The law places a $200 million cap on “the aggregate allowable awards to all rail passengers” from any single rail accident. That includes punitive damages. Although that 1997 law was part of a bill reauthorizing Amtrak, it covers all rail carriers in the country.

There is no question that this law is going to pose an enormous roadblock for the victims and their families to seek justice for themselves and their loved ones. National Transportation Safety Board (NTSB) investigators have yet to determine the cause of the accident. They have already faulted Metrolink for not installing Positive Train Control (PTC) systems that have the ability to automatically apply brakes on trains that miss red light signals. The Chatsworth head-on train collision occurred because the Metrolink engineer, for an unknown reason, did not stop at the signal and allow the freight train to pass, officials said.

Investigators are looking into whether the engineer may have fallen asleep, was text messaging or suffered a heart attack or seizure while on the job. A Metrolink spokeswoman faulted the engineer for not stopping for the red light hours after the catastrophic train crash.

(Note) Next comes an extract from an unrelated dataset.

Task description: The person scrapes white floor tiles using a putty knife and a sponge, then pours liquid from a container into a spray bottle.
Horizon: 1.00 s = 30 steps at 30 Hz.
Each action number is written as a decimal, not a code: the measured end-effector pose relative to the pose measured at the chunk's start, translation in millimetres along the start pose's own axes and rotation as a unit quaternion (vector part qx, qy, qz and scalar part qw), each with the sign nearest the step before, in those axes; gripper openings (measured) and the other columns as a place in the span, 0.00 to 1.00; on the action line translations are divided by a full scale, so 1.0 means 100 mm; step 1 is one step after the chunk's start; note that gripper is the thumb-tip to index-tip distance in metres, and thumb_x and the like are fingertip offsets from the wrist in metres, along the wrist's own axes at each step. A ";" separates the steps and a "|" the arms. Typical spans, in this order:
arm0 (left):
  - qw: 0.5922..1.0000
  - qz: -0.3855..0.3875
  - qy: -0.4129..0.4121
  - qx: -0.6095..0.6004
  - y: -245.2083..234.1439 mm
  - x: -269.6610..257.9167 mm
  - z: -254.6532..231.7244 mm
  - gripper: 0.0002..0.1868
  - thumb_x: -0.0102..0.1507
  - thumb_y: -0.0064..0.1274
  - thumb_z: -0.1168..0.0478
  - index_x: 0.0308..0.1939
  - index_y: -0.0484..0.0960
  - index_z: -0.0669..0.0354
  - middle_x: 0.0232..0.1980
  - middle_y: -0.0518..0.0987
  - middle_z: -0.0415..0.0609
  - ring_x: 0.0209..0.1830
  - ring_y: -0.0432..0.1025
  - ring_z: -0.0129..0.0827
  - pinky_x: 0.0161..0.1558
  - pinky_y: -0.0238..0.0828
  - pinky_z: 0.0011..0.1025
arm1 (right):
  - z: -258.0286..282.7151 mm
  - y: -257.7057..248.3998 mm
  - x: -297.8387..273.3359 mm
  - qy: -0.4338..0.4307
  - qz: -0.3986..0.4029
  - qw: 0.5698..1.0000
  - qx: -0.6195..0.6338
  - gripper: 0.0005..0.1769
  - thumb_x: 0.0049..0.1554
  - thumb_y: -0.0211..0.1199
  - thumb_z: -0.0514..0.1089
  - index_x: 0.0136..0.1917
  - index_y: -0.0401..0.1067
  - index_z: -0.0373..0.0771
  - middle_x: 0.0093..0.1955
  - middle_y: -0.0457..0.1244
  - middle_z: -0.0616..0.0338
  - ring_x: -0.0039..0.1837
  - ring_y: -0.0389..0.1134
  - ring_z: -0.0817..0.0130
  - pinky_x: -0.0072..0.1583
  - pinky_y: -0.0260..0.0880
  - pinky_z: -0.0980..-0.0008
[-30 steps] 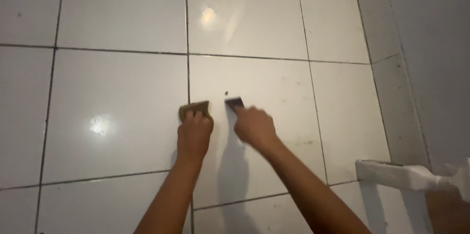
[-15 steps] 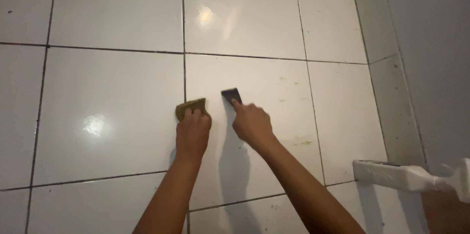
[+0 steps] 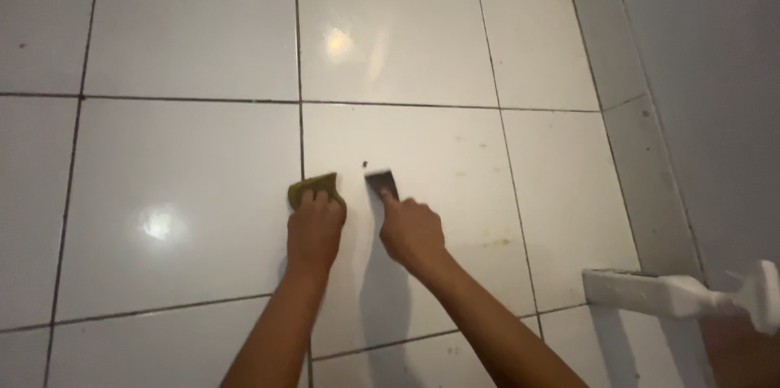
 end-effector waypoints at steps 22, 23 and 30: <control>0.999 0.044 0.019 0.019 -0.06 0.04 0.03 0.04 0.55 0.56 0.73 0.29 0.83 0.62 0.40 0.80 0.51 0.48 0.75 0.44 0.37 0.81 0.36 | -3.20 0.26 -1.22 0.177 0.088 0.970 0.145 0.21 0.54 0.67 0.58 0.61 0.82 0.60 0.26 0.70 0.51 0.27 0.58 0.68 0.37 0.63 0.62; 0.998 0.053 0.011 0.014 -0.04 0.03 0.04 0.04 0.57 0.56 0.73 0.29 0.83 0.62 0.41 0.80 0.51 0.48 0.75 0.43 0.37 0.81 0.36 | -3.10 0.25 -1.15 0.175 0.088 0.970 0.145 0.21 0.54 0.67 0.58 0.61 0.82 0.60 0.26 0.70 0.51 0.27 0.58 0.68 0.37 0.63 0.62; 0.999 0.047 0.007 0.004 0.07 0.04 0.06 0.02 0.55 0.57 0.72 0.31 0.83 0.64 0.43 0.80 0.53 0.49 0.75 0.44 0.37 0.81 0.37 | -2.11 0.05 -0.52 0.038 0.100 0.993 0.041 0.20 0.58 0.61 0.59 0.64 0.76 0.68 0.28 0.70 0.56 0.26 0.60 0.67 0.38 0.65 0.64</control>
Point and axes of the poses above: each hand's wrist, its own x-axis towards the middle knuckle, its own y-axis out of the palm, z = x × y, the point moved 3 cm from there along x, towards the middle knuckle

Given these facts and circumstances, Metrolink would be best-served to set up a compensation fund for the victims instead of fighting over the damages cap in court. In my opinion, given the number of fatalities and injuries and their liability, Metrolink should not even take the litigation route. It would benefit them to make a generous allocation to compensate people for the tremendous losses they have obviously suffered in this train crash. Metrolink will only end up paying more in attorney fees if they start challenging the damage cap. It could be a long-winding and expensive road for Metrolink because the courts have not settled that issue yet.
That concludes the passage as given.